PROBLEM TO SOLVE:
Beginning with the line that holds "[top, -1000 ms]", output every remaining line of the material below exactly, and include none of the pictures.

========================================

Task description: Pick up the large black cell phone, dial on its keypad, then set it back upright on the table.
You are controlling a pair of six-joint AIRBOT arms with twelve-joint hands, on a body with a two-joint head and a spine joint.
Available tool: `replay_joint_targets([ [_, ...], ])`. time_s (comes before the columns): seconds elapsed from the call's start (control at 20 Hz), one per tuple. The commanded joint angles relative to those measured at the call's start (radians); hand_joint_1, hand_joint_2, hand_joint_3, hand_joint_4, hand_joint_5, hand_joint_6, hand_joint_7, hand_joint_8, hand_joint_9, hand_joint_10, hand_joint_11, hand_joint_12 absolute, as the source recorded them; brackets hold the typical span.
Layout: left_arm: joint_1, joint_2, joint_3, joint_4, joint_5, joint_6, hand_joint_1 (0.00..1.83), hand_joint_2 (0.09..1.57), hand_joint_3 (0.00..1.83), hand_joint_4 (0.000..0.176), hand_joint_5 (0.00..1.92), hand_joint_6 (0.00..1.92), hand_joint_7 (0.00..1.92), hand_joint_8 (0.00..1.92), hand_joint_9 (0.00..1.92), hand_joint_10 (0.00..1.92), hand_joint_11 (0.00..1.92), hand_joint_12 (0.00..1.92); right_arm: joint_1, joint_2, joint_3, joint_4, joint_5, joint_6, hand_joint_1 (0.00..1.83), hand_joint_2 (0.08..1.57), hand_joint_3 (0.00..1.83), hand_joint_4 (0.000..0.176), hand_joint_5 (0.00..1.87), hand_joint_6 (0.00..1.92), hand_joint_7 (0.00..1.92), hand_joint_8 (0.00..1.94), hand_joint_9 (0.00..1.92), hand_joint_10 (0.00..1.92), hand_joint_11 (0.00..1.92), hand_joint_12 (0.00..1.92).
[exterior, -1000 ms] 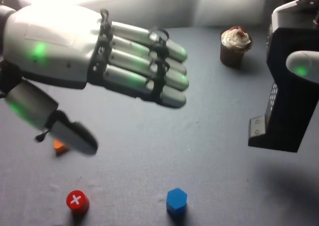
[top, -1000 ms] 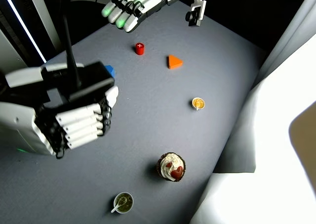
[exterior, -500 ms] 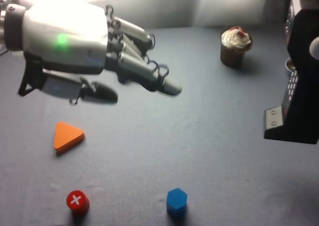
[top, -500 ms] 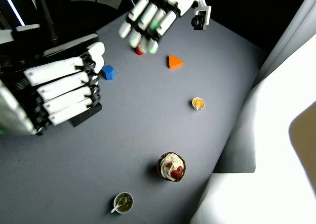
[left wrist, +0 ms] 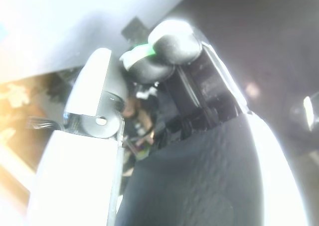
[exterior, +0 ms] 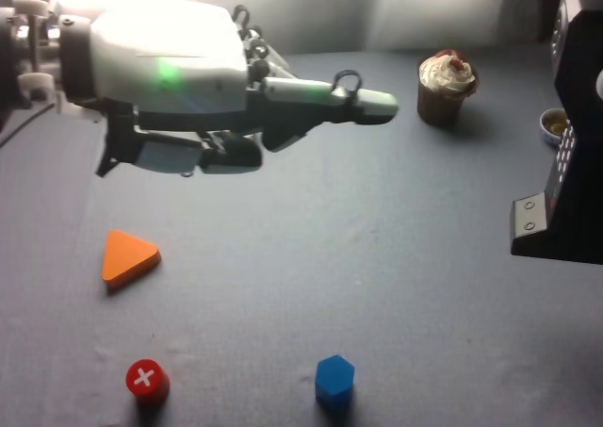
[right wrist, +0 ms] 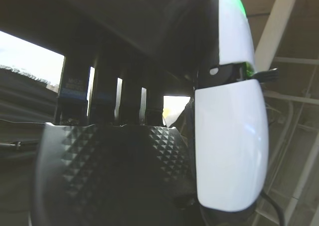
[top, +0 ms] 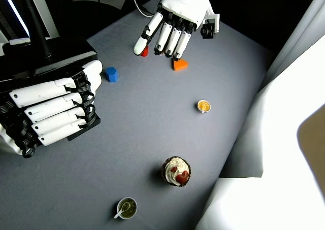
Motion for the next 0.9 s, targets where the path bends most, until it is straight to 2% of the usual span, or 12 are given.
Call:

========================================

EXERCISE ANSWER:
[top, -1000 ms] 
[exterior, -500 ms] 
[top, -500 ms] 
[left wrist, +0 ms] 
[exterior, +0 ms] 
[right wrist, +0 ms] 
[top, +0 ms] 
Motion for the next 0.9 s, targets where the path bends most, until it is straight to 2% of the usual span, or 12 are given.
Call:

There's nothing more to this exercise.